*Try it:*
Copy the data exactly from the line that contains "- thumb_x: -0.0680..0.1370" through the line that contains "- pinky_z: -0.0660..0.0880", keeping both end lines and leaving out everything else.
[Opening Available data section]
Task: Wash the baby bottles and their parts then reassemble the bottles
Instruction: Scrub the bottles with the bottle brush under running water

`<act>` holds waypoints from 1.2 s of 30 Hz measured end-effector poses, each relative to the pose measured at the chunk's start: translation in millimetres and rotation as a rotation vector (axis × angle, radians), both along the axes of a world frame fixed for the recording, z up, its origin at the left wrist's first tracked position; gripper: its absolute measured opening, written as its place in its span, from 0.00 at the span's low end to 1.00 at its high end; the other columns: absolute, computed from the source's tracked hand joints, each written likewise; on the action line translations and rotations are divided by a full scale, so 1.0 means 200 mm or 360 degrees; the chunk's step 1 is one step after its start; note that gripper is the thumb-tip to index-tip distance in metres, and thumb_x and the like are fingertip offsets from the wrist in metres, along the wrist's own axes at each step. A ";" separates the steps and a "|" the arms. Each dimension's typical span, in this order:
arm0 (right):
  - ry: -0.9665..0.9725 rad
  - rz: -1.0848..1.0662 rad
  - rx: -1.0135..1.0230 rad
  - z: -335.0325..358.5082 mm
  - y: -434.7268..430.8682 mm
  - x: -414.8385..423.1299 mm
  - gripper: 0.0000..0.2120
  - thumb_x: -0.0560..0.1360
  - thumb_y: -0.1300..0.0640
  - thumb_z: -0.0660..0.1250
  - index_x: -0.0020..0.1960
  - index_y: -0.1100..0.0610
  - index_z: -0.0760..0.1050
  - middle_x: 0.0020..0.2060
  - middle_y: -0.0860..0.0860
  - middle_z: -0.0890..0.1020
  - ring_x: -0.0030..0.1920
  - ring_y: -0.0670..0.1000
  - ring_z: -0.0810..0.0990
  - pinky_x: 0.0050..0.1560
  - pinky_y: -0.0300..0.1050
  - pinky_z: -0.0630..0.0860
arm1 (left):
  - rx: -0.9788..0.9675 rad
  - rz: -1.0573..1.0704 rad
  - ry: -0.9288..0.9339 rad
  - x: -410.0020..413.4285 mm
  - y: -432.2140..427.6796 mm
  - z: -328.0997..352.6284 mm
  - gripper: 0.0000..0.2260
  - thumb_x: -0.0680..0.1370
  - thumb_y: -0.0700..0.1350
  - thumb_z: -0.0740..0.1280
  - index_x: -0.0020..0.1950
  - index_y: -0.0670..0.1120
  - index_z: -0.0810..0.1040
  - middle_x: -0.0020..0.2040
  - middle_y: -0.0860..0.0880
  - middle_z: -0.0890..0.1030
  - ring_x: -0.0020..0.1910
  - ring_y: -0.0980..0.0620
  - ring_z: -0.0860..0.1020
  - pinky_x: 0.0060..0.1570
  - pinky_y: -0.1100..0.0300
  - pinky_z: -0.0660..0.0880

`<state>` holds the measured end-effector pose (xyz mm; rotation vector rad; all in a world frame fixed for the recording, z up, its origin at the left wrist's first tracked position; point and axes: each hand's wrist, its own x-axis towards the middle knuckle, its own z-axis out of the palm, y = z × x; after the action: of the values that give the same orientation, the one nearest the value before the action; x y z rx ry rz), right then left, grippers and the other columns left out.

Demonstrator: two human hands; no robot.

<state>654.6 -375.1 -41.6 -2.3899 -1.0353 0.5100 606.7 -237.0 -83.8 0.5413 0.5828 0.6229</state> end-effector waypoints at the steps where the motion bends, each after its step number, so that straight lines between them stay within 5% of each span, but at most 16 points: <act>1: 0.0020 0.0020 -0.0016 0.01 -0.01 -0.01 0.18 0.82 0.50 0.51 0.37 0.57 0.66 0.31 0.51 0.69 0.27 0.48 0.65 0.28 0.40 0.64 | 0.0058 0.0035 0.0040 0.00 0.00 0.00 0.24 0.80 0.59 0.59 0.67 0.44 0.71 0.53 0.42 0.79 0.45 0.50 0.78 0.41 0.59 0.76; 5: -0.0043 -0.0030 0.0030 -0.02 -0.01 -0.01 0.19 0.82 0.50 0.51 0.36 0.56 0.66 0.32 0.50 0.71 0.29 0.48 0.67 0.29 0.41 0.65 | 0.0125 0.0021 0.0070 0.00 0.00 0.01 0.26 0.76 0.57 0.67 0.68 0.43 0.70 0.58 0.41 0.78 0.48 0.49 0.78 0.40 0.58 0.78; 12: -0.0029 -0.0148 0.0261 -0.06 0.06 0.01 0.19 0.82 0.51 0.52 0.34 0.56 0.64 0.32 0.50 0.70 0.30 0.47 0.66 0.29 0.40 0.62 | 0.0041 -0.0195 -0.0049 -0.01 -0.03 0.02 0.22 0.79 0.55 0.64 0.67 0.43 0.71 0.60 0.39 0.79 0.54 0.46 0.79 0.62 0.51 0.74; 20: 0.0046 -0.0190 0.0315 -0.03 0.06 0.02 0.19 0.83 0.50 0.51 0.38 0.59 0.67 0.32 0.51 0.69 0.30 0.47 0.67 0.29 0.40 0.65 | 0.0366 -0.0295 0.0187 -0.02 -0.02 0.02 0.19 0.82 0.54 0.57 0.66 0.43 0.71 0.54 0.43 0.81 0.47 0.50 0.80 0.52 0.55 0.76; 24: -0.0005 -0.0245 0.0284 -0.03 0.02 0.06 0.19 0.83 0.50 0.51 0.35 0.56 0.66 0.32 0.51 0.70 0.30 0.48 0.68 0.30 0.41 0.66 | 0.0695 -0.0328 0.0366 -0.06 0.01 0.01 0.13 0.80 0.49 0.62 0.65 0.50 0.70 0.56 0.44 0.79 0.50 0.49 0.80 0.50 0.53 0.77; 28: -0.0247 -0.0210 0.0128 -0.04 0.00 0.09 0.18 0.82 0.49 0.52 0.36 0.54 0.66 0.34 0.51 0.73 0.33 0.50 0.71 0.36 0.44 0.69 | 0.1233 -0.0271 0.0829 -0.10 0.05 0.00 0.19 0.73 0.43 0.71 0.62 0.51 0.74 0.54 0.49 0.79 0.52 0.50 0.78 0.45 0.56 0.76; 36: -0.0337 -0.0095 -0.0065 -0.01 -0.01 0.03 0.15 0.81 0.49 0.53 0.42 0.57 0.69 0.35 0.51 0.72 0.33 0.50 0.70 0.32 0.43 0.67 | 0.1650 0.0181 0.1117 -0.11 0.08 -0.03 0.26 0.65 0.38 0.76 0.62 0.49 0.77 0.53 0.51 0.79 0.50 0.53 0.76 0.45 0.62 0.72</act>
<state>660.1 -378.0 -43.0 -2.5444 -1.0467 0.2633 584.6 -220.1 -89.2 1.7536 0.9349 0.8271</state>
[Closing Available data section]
*Answer for the task:*
  - thumb_x: -0.0680..0.1370
  - thumb_y: -0.0700..0.1350
  - thumb_z: -0.0740..0.1280
  - index_x: -0.0020..0.1950
  - index_y: -0.0670..0.1120
  - index_z: -0.0810..0.1040
  - middle_x: -0.0020..0.2040
  - middle_y: -0.0860..0.0880
  - middle_z: -0.0890..0.1030
  - ring_x: -0.0020..0.1910
  - ring_y: -0.0980..0.0620
  - ring_z: -0.0860..0.1020
  - pinky_x: 0.0060..0.1570
  - pinky_y: -0.1100..0.0300
  - pinky_z: -0.0660..0.0880

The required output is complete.